Important: Field tables are created **only after the first content item is saved**. Until then, the database appears “empty.”

Relevant directories:

  • core/lib/Drupal/Core/Entity/
  • core/lib/Drupal/Core/Field/

7.3 File Storage (Disk Filesystem)

Binary files (images, PDFs, scans, documents) are stored on disk, not in SQL.

Default location: sites/default/files/

SQL stores only metadata:

  • file_managed – file path, size, MIME type
  • file_usage – which entities reference the file

Embedded analogy: The filesystem holds the binary payload; SQL holds the directory entries.

7.4 Configuration Storage (YAML Files)

Configuration entities store their data entirely on disk as YAML.

Examples:

  • content type definitions
  • field definitions
  • views
  • vocabularies
  • menus
  • image styles

Locations:

  • Active configuration: config/
  • Exported configuration: config/sync/

Behavior:

  • Configuration is immutable at runtime.
  • Changes require import/export.
  • YAML files act like firmware configuration blocks.

Relevant directories:

  • core/lib/Drupal/Core/Config/

7.5 Metadata and Cache Storage

Drupal stores computed data and metadata in cache bins.

Examples:

  • render cache
  • dynamic page cache
  • routing cache
  • entity cache

These may live in:

  • SQL tables (e.g., cache_render)
  • Redis (if configured)

Behavior:

  • Cache is volatile and rebuildable.
  • Cache metadata bubbles up during rendering.

7.6 Why Drupal’s Database Looks “Small”

Compared to systems like DNN or MediaWiki/Cargo, Drupal’s database appears minimal because:

  • Content types do not create their own tables.
  • All content types share the same base entity tables.
  • Fields create tables only when content exists.
  • Configuration is stored in YAML, not SQL.
  • Files are stored on disk, not in SQL.
  • Cache is stored in shared bins, not per-module tables.

Architectural insight: Drupal prioritizes flexibility, multilingual support, and field-level revisioning over classical relational normalization.

7.7 Summary of Where Data Lives

Data Type Storage Location Notes
Content field values SQL (e.g., node__field_xyz) Created only after first content item is saved.
Content metadata SQL (node_field_data) Shared across all content types.
Files (binary) Disk (sites/default/files) Actual file content.
File metadata SQL (file_managed) Path, size, MIME type.
Configuration YAML (config/sync) Content types, fields, views, vocabularies.
Cache SQL or Redis Rebuildable; not permanent.

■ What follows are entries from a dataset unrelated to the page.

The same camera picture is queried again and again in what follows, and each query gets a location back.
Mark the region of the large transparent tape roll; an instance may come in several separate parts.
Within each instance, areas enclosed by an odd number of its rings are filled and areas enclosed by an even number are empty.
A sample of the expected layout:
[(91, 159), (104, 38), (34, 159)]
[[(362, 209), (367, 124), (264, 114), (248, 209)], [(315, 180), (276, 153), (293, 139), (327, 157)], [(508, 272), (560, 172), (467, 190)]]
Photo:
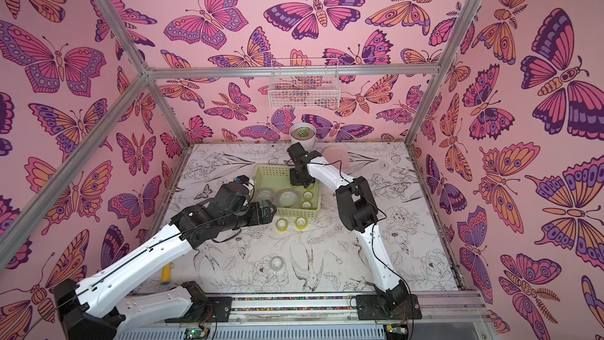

7.8 Why This Matters for System Design

Understanding Drupal’s storage architecture helps you:

  • locate where your CHAPTER, PLACE, ORGANISATION, ASSET data lives
  • predict how content is assembled from multiple tables
  • understand why the DB looks sparse until content exists
  • know where to look on disk for files and configuration
  • design successor-friendly content models
  • avoid treating Drupal as a black box

Embedded analogy: Drupal is a hybrid system where:

  • SQL stores structured, typed data
  • Disk stores binary assets
  • YAML stores configuration
  • Cache stores computed results

This layered approach is what gives Drupal its flexibility and power.